Rosanell Eaton, a voting rights advocate and one of the first African Americans to vote in her home state of North Carolina, died in hospice care at home over the weekend, her family said. She was 97.
Eaton, once celebrated by former President Barack Obama as an “unsung American hero,” lived through Jim Crow laws and spent most of her life battling racial inequality.
Eaton was born April 14, 1921, and cast her first ballot in 1942 at the age of 21. She was forced to recite the preamble to the Constitution from memory and pass a literacy test before she could register — a common tactic used to disenfranchise minorities.
“Yet more than 70 years ago, as she defiantly delivered the Preamble to our Constitution, Rosanell also reaffirmed its fundamental truth,” Obama wrote in a letter to The New York Times in 2015. “I am where I am today only because men and women like Rosanell Eaton refused to accept anything less than a full measure of equality. Their efforts made our country a better place. It is now up to us to continue those efforts.”
Eaton, who grew up on a small farm and attended segregated schools in Franklin County, North Carolina, remained devoted to voting rights up until the last decade of her life.
She was in her 90s when she agreed to be a lead plaintiff in a federal lawsuit challenging H.B. 589, a discriminatory North Carolina voting law backed by the state Republicans in 2013.
A three-judge panel of the Fourth U.S. Circuit Court of Appeals struck down key parts of the law in 2016, calling it unconstitutional.
The Supreme Court let the judgement stand in a 4-4 vote a month later and it refused to hear an appeal to revive the case.
In a 2016 interview with Duke University, Armenta Eaton, the activist’s only surviving child, said the legal battle broke her mother’s heart.
“I could see why my mother was so sad about it, all of this is coming back,” Armenta Eaton said. “Because when you live through Jim Crow, segregation, integration and then it’s segregating under the cover again. And I’ve lived through segregation, integration and then this is another type, and then it seems like a lot of people don’t realize that a history forgotten is bound to be repeated.”
That said, her mother was never deterred.
“I never heard my mother say she was afraid,” she added.

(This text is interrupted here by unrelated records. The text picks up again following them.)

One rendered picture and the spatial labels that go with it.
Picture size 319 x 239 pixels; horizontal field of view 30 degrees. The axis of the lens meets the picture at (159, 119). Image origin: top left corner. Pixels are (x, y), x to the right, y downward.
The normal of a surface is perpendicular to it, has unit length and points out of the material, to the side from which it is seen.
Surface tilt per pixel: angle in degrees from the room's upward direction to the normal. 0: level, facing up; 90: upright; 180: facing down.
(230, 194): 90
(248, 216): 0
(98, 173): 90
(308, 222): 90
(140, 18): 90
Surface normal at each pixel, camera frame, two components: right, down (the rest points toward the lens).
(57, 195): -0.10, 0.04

North Carolina’s NAACP chapter recognized Rosanell Eaton’s death in a tweet early Sunday morning, calling her the matriarch of its movement.
“We celebrate her commitment and her conviction. We celebrate her righteousness and her resolve,” the organization said in a statement. “What an inspiration it was to watch her lead the way for us to fight and win the monstrous voter suppression bill of all. Mother Eaton kept her eye on the prize.”
The North Carolina Poor People’s Campaign also celebrated the elder Eaton on Twitter.
“We’re saddened by the death of Mother Rosanell Eaton. Mrs. Eaton was the Matriarch of the Forward Together Moral Movement,” the organization said. “She fought tirelessly to protecting our precious right to vote.”